▸ TASK TO COMPLETE: From the first line to the last, copy the listing exactly and omit the images.

################

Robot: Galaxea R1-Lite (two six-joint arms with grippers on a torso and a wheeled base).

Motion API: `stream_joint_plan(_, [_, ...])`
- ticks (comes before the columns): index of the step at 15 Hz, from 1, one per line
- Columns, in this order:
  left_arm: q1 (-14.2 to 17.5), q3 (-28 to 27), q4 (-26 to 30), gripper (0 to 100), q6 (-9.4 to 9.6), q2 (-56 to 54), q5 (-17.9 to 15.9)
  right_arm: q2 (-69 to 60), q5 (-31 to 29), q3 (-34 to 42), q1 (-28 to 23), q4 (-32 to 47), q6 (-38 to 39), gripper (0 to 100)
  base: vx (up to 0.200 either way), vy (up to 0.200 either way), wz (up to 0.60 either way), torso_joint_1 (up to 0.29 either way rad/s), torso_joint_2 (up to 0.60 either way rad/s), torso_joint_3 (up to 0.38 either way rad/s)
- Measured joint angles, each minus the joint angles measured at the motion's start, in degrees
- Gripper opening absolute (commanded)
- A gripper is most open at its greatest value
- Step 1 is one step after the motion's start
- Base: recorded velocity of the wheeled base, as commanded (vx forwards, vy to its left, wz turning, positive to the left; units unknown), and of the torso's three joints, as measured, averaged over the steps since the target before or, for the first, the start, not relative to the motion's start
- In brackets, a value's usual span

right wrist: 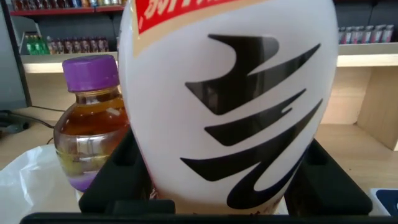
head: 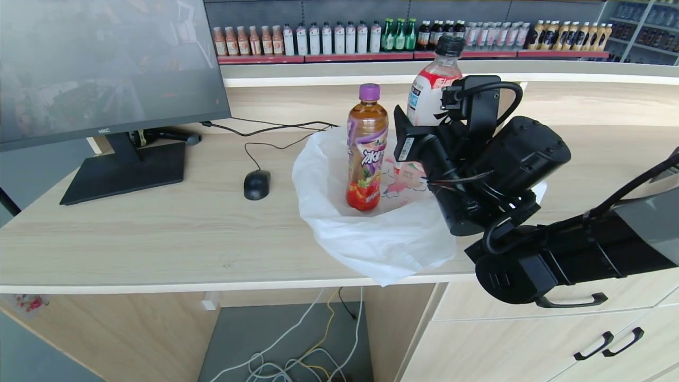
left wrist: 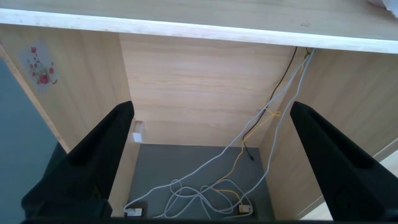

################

▸ ANSWER TO THIS EXERCISE:
Robot: Galaxea R1-Lite (two six-joint arms with grippers on a torso and a wheeled base).

Motion API: `stream_joint_plan(_, [_, ...])`
- ticks (comes before the columns): index of the step at 15 Hz, from 1, one per line
- Columns, in this order:
  left_arm: q1 (-14.2 to 17.5), q3 (-28 to 27), q4 (-26 to 30), gripper (0 to 100), q6 (-9.4 to 9.6), q2 (-56 to 54), q5 (-17.9 to 15.9)
  right_arm: q2 (-69 to 60), q5 (-31 to 29), q3 (-34 to 42), q1 (-28 to 23), q4 (-32 to 47), q6 (-38 to 39), gripper (0 to 100)
  base: vx (up to 0.200 either way), vy (up to 0.200 either way), wz (up to 0.60 either way), torso_joint_1 (up to 0.29 either way rad/s), torso_joint_2 (up to 0.60 either way rad/s), torso_joint_3 (up to 0.38 either way rad/s)
- Measured joint angles, each minus the joint angles measured at the motion's start, in degrees
- Gripper opening absolute (commanded)
- A gripper is most open at its greatest value
- Step 1 is one step after the motion's start
- Base: recorded velocity of the wheeled base, as commanded (vx forwards, vy to its left, wz turning, positive to the left; units unknown), and of the torso's three joints, as measured, averaged over the steps since the target before or, for the first, the start, not relative to the motion's start
- In brackets, a value's usual span

right wrist: 
head: 
left wrist: 

Nothing else remains for this exercise.